- _Assigned task_: Please copy exactly the lines from the top of the data through the line containing "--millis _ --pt", and nothing else.

====

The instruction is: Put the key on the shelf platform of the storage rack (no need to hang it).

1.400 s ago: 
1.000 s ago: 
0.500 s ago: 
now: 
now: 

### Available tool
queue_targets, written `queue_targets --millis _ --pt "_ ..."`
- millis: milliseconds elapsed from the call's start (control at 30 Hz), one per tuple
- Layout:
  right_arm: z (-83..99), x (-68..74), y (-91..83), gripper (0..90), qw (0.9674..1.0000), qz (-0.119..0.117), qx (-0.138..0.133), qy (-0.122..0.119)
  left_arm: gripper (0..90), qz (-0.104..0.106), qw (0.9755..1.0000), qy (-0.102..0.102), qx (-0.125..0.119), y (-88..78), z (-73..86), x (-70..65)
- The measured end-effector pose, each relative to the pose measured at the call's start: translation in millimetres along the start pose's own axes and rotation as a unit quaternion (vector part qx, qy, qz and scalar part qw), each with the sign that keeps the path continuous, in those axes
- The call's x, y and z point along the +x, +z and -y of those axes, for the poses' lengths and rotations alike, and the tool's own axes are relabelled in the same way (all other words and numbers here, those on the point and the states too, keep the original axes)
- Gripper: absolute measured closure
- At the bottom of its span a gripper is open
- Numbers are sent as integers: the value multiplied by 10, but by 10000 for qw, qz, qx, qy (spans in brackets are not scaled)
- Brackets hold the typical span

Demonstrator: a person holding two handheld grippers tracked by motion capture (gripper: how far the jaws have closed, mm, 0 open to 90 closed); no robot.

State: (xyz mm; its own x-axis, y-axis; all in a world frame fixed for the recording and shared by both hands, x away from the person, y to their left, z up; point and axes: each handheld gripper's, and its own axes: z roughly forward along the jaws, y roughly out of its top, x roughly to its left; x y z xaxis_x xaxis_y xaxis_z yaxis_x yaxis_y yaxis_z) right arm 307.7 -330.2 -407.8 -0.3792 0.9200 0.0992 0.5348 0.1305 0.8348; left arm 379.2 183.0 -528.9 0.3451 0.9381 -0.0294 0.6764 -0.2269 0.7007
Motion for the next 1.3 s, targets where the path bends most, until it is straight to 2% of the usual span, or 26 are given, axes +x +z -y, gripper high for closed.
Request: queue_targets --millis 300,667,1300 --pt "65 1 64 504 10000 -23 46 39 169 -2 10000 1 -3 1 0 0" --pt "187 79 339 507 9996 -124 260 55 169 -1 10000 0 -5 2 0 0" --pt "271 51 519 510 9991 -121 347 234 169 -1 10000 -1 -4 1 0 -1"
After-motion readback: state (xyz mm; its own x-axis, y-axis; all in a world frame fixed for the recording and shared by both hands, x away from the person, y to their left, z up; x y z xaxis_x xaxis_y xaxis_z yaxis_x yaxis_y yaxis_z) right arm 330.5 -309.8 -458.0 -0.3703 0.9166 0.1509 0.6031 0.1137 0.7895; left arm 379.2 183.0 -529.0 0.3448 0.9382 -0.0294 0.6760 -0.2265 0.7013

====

- _Result of this exercise_:
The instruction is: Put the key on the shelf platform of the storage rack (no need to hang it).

1.400 s ago: 
1.000 s ago: 
0.500 s ago: 
now: 
now: 

### Available tool
queue_targets, written `queue_targets --millis _ --pt "_ ..."`

This output requires nothing further.